PIX11’s Mary Murphy: Stalking The Truth (but lies will also do)

Part 2 in a series on tabloid TV (Part 1, Part 3)

An elderly woman is walking a dog in the tranquil neighborhood of Jamaica Hills, Queens when suddenly she’s chased down the street and accosted. Is this some new menace plaguing a generally low-crime area? In a way. It’s PIX11’s Mary Murphy practicing her peculiar brand of ambush journalism. What makes it especially peculiar is that in this case she’s become a surrogate stalker.

Anne Carlton and Gary Falk have been cyberstalking Sri Chinmoy and Sri Chinmoy Centre for 25 years between them. Neighborhood residents or readers of local Queens papers would recall that Sri Chinmoy was the kindly, genial spiritual leader who lived in the area for the last 35 years of his life. See “Kids learn to help others at Sri Chinmoy Centre,” in Newsday, or “So Sorry To Lose Sri Chinmoy” in the Queens Courier.

According to The New York Times, Jamaica Hills is a tranquil haven for many ethnic groups. A synagogue, a Greek orthodox church, and a meditation garden are each attractions to different people who live side-by-side in peace. Residents say that followers of Sri Chinmoy are good neighbors because they’re quiet and law-abiding. Community Board 8 has nothing but praise for the group, crediting them with cleaning up an area which the city had abandoned, keeping it safe, clean, and crime-free.

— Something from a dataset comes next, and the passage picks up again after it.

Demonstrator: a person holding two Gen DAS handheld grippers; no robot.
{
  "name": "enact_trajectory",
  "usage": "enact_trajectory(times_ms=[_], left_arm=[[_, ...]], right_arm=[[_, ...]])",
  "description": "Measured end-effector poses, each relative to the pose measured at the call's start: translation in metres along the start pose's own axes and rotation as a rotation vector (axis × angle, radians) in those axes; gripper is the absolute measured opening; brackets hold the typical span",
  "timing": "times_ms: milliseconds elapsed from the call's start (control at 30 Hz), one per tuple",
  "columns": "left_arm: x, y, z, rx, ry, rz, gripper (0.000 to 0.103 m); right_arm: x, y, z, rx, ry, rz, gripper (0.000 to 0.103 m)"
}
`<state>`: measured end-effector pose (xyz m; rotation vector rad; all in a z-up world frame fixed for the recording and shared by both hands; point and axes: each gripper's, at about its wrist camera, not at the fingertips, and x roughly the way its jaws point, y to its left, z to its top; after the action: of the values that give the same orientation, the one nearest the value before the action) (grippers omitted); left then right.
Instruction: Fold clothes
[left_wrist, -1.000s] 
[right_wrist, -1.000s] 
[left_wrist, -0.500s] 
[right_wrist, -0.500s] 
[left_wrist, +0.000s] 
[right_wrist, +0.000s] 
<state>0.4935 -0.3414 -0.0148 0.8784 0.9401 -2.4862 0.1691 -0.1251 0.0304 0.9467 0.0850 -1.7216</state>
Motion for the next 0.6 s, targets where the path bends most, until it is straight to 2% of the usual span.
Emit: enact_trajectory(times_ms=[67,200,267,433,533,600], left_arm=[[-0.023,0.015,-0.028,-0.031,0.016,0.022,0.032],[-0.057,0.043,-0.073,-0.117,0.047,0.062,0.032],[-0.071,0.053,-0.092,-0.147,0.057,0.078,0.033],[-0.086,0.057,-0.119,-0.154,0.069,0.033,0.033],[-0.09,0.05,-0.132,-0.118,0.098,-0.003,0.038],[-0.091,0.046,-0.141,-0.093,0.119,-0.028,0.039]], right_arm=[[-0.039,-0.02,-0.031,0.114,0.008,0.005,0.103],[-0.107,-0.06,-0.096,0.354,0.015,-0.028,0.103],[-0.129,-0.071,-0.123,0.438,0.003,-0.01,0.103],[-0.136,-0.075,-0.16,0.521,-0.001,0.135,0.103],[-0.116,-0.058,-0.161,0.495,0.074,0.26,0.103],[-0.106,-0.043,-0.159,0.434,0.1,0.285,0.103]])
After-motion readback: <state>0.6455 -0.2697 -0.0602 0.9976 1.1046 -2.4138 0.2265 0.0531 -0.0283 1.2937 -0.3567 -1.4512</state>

Sri Chinmoy was originally from India, but moved to New York City in 1964 and soon began teaching a philosophy based on meditation, inner peace, and service to the world. By 1971 he had garnered praise for his meditations at the United Nations for diplomats and staff. (See “Many at U.N. Find Guru’s Message Brings Peace” in The New York Times.)

A 1976 People Magazine article lauded the guru’s genuine achievements, and noted that his followers opened up a row of businesses on Parsons Boulevard, including a health food store, a stationery store, and a café. Forty years later, those businesses are still standing and have been joined by a constellation of others. Over the decades their presence has become a familiar, non-threatening staple of life in a diverse community, a point of interest in articles describing local color.

Followers of the late guru are health & fitness buffs, and hold many races in the area, including the Self-Transcendence 3100 Mile Race. In 2011, the Wall Street Journal did a video piece about the race, including an interview with a local resident who said she felt safe with the runners and support staff out from 6 a.m. to midnight. Writing in the Queens Free Press, Vejai Sahadeo noted that this “Ultra Marathon is a Winner for the Neighborhood” because “the determination, resilience, and endurance the runners exhibited motivated some people to search their own life for meaning and inspired them to reach a goal they thought was not achievable.”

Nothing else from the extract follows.